A P Baggs, W J Blair, Eleanor Chance, Christina Colvin, Janet Cooper, C J Day, Nesta Selwyn, S C Townley, 'Begbroke: Nonconformity', in A History of the County of Oxford: Volume 12, Wootton Hundred (South) Including Woodstock. Edited by Alan Crossley, C R Elrington( London, 1990), British History Online, accessed November 25, 2024, https://prod.british-history.ac.uk/vch/oxon/vol12/p13.
A P Baggs, W J Blair, Eleanor Chance, Christina Colvin, Janet Cooper, C J Day, Nesta Selwyn, S C Townley. "Begbroke: Nonconformity". A History of the County of Oxford: Volume 12, Wootton Hundred (South) Including Woodstock. Ed. Alan Crossley, C R Elrington(London, 1990), , British History Online. Web. 25 November 2024. https://prod.british-history.ac.uk/vch/oxon/vol12/p13.
Nonconformity
No record of Dissent has been traced in Begbroke before the 19th century. Two families were said in 1834 to attend Wesleyan meetings at Bladon, although it was noted that their children attended the parish school. (fn. 20) H. B. Bulteel, a well known Oxford nonconformist, preached in the village in the 1830s, but with what effect is unknown. (fn. 21) In 1854 there were reputedly no nonconformists, (fn. 22) but in 1878 there were said to be nine. (fn. 23)

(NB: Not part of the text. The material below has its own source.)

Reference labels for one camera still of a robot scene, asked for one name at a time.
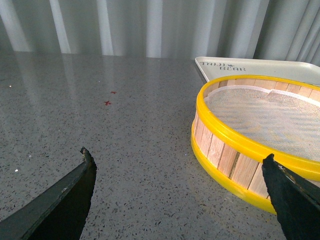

Begbroke House was bought in 1896 for the Roman Catholic Servite order and, renamed St. Philip's Priory, was opened as a novitiate in 1897. (fn. 24) The priory inevitably became a centre for Roman Catholicism over a wide area, extending as far as Bicester in the early 20th century. (fn. 25) Begbroke Place, later St. Juliana's school, was used in the earlier 20th century as a hostel for Roman Catholic priests. (fn. 26)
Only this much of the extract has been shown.